I was amazed at how much energy she had gained from the last tomato and butter drink. Reluctantly, I took the phone, “Hi, Ruth.” Monica’s divorced mother insisted I call her Ruth. It seemed to remove the generation gap. I liked that and we liked each other.

“It’s you forcing Monica to leave the hospital, isn’t it?”

“I’ve only fastened a chain from my car to her ankle.”

“This is not funny.”

“Ruth. You’ve seen Monica’s condition since she’s been in here. I’m certain she’ll do better at home.”

“The nurse said she’d die if she leaves the hospital.” Ruth’s blood pressure was rising.

“What would they say if she died in the hospital? ‘The treatment was a success, we stopped the infection. We’re sorry Monica’s dead, and here’s the bill.’ ”

Dr. Pine gave me a look.

Ruth argued parroting the doctor’s every word although her concern was genuine.

“I understand that perspective but it doesn’t make it right just because a doctor says it.
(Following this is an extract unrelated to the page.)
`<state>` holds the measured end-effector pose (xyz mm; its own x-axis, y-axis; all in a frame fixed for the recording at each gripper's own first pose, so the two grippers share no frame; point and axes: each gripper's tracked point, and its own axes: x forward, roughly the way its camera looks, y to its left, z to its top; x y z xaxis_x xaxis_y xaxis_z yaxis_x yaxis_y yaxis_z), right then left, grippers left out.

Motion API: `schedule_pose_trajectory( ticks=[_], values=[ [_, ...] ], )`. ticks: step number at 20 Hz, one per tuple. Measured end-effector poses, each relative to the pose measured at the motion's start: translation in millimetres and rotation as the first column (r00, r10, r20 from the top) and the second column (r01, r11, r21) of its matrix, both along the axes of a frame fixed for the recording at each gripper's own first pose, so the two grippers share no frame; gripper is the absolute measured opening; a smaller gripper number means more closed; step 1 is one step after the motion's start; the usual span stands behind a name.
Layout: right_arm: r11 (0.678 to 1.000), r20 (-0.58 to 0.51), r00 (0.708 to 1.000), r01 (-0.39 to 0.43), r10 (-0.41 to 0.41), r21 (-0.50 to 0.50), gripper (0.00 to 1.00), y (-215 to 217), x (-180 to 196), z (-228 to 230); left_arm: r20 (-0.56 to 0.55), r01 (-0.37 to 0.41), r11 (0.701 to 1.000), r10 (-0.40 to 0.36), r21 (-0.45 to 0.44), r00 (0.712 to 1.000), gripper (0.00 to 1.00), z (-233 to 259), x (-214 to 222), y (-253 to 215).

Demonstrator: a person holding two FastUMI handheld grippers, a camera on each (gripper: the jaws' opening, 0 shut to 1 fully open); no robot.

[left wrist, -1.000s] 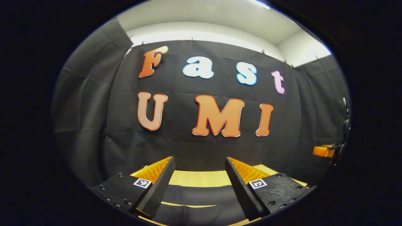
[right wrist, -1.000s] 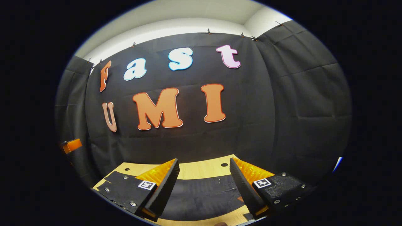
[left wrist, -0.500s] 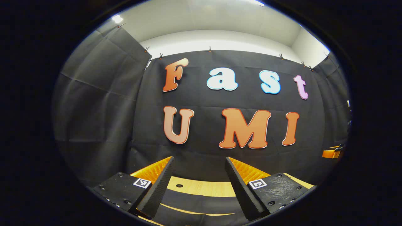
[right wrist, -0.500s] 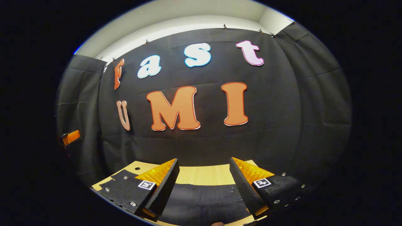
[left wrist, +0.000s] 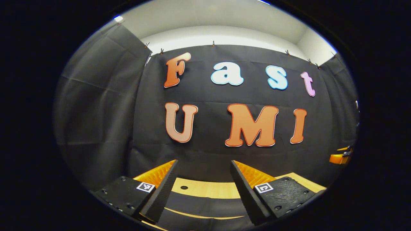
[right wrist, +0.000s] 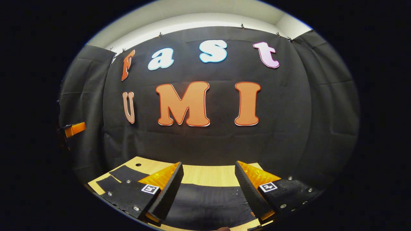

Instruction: Grasp the waist and the cuffs of the jeans and fold them to make the two legs overlap; first hold the waist and fold one-third of the jeans toward the cuffs, then hold the cuffs and fold the remaining one-third in the same direction to finish folding.

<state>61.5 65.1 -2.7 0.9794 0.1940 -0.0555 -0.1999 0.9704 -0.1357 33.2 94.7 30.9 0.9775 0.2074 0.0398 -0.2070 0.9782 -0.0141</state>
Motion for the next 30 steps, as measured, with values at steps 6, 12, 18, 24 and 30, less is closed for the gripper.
schedule_pose_trajectory(
  ticks=[6, 12, 18, 24, 30],
  values=[
    [1.0, -0.046, 0.999, -0.022, 0.021, -0.02, 1.0, 25.4, 6.5, -19.1, -0.064, -0.031, 0.998, 0.034, 0.053, 0.997, 0.94, -21.3, 0.8, 39.0],
    [0.997, -0.096, 0.992, -0.079, 0.081, 0.024, 0.97, 48.8, 24.4, -30.0, -0.182, -0.079, 0.979, 0.044, -0.188, 0.982, 0.97, -87.2, -8.6, 73.2],
    [0.987, -0.211, 0.966, -0.131, 0.148, 0.094, 0.97, 68.9, 39.0, -63.1, -0.372, -0.225, 0.811, 0.01, -0.54, 0.928, 0.98, -204.7, -53.6, 96.8],
    [0.981, -0.28, 0.944, -0.146, 0.177, 0.128, 0.97, 79.4, 50.4, -82.5, -0.525, -0.512, 0.391, 0.082, -0.765, 0.847, 0.98, -322.1, -101.6, 131.1],
    [0.976, -0.346, 0.919, -0.14, 0.19, 0.165, 0.97, 85.4, 62.7, -93.1, -0.653, -0.649, 0.2, 0.057, -0.734, 0.756, 0.98, -411.8, -139.8, 136.0]
  ],
)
You think lawyers are a big rip-off, right? Well, doctors are well-educated like attorneys,” I countered knowing it was a cheap shot.

Dr. Pine and the nurse glared at me.

“If my daughter dies,” Ruth paused. “I’ll kill you.”

“It’s just something you say in a fit of passion,” Mary says.

“It sent a chill through me because she meant it.”

The nurse’s voice announces through the intercom above Jeff’s bed, “The doctor is on the phone about Jeff’s X-rays.”

I am delighted. I get up, feel Jeff’s forehead and put some honey/butter mix under his tongue. I tell Mary a quick conclusion to the story. “Monica left the hospital in a wheelchair and was bedridden. I convinced her to flush the antibiotics down the toilet. Her mother threatened to skewer me on a clothesline. I fed Monica the mixtures. Within five days, Monica was on her feet and blending the food mixtures herself. In six weeks she was back in ballet classes. That was seventy-two weeks sooner than the doctors said she would if she survived in the hospital. I was so astounded by her rapid recovery that I vowed to eat only raw foods.”

Mary seems impressed and hopeful.

The fear that I might let her down suddenly hits me. Even so, I must advance into battle or lose Jeff. “Jeff needs to be off medication. He needs to be conscious to eat and recover,” I say.

Mary looks pensive and doesn’t answer. I leave her to think about it.